As these last two enter the house, the door slams behind them with a bang. Harry looks at Four—
You know what? I’m just going call her “Hoodie.”
—and sighs again, “Cue the tormented screaming…”
He clearly watches too many movies.
They indeed hear tormented screaming coming from outside.
The white guy, having found a stray lead pipe in the graveyard at the side of the house, has broken the lock on the doors to discover a rather explosive trap—a curse, in fact, but he doesn’t know that yet. Now he rolls around on the rain-wet ground, trying to put the fires out.
Harry and Hoodie tug at the door, but it’s locked, and they don’t seem to realize that it locks from the inside.
I thought you two were better than this…
Harry, trying to look manly in front of his crush, kicks at the door like they do in movies. The door, of course, does not like that at all, and it swings inward as his kick contacts its solid oak surface. His shinbone snaps and penetrates the skin of his leg, and he is tossed backward to lie in a bloody heap a short distance down the hallway.
Hoodie watches in horror as his body arcs through the air. Once he hits the ground, her eyes are drawn to the bloody heap that was once his leg. She wants to go to him to use what little she knows of first aid to save him, but instead rushes out the now-open door to retch on the lawn.
So much for those dreams of medical school.
The jock and cheerleader hear Harry wailing in the hallway and come running back downstairs to find out what’s happened. The jock sees Harry’s crumpled form on the floor and shouts, “Don’t worry! I’m a lifeguard! I know CPR!”
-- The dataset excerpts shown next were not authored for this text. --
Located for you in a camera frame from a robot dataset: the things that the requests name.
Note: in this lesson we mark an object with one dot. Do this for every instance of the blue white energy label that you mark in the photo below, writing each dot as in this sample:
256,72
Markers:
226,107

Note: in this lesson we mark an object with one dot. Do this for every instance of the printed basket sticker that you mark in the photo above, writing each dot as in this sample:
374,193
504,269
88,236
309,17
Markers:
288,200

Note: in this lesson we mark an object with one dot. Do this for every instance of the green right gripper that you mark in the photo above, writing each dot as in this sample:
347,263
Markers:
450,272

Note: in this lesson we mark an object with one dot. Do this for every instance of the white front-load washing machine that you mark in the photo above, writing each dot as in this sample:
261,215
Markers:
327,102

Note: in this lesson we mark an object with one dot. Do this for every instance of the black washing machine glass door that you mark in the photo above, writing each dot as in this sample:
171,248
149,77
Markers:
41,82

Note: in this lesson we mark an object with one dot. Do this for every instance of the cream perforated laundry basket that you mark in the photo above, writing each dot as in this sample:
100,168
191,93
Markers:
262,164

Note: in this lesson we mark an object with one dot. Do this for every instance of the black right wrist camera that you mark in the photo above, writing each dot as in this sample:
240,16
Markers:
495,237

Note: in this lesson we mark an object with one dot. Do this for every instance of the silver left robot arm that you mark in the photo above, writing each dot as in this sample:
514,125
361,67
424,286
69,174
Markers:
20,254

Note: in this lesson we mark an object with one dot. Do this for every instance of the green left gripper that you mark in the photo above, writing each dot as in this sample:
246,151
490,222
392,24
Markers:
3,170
Harry objects, but the jock is already kneeling at his side. “I’ll save you, buddy!” Harry swings an arm at the jock but is cut off by a sudden KER-ACK in his chest as the jock begins chest compressions. This, of course, does not help things.
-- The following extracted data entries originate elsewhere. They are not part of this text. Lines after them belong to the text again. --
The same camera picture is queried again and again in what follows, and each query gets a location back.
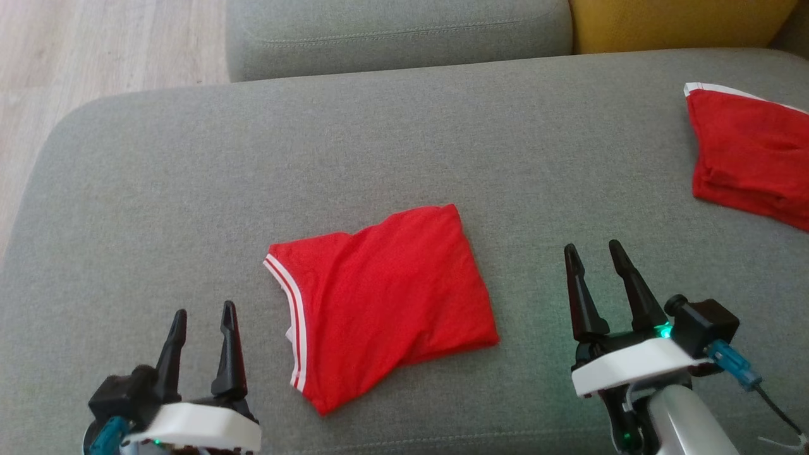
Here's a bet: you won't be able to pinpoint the white right cable tag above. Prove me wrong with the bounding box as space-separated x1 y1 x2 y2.
758 433 807 451

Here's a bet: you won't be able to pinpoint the blue right cable connector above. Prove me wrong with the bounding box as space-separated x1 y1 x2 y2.
708 339 763 390

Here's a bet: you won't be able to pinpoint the grey sofa back cushion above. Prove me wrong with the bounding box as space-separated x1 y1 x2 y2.
226 0 575 83

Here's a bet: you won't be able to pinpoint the grey sofa seat cushion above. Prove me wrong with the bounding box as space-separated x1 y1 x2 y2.
0 49 809 455

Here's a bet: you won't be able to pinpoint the red Bulls 23 jersey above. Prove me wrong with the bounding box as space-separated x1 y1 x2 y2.
263 203 500 416

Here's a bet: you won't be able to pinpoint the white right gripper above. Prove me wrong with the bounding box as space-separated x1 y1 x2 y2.
564 239 714 399

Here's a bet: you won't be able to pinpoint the blue cable connector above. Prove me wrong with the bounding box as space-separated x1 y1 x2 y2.
88 416 131 455
708 339 763 390

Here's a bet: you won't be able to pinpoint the yellow pillow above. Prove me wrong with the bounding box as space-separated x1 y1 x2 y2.
569 0 800 55

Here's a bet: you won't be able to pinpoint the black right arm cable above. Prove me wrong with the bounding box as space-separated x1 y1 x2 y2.
752 384 809 443

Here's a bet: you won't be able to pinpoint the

As the jock continues chest compressions, he realizes that he should put this on Instagram. He shifts his weight to do compressions with his left hand and pulls his phone out with his right.
The shift in weight causes him to press even harder, and he gets the recording started just in time to capture a final pained scream from Harry before the life fades from him. The jock continues compressions.
Meanwhile, with the jock bent over Harry, Hoodie bent over the porch railing, and the cheerleader giggling maniacally away in a closet upstairs—
She thinks all the screaming is just some pleasant dream.
—no one is watching the doorway, which the white guy shambles through. “White” is no longer an appropriate description of him, as his entire body is a blackened husk. And, though no one realizes it, the fires that consumed his body have not gone out. They’ve moved to his eyes.
He groans as he stumbles toward the jock, who, finally noticing him, says “Oh, hey dude!” and forgets about Harry entirely. He goes to give Dude a high-five, but when his hand meets Dude’s crispy skin, Dude once more bursts into flame, consuming himself and the jock. The two meld into a single burning mass and howl in rage.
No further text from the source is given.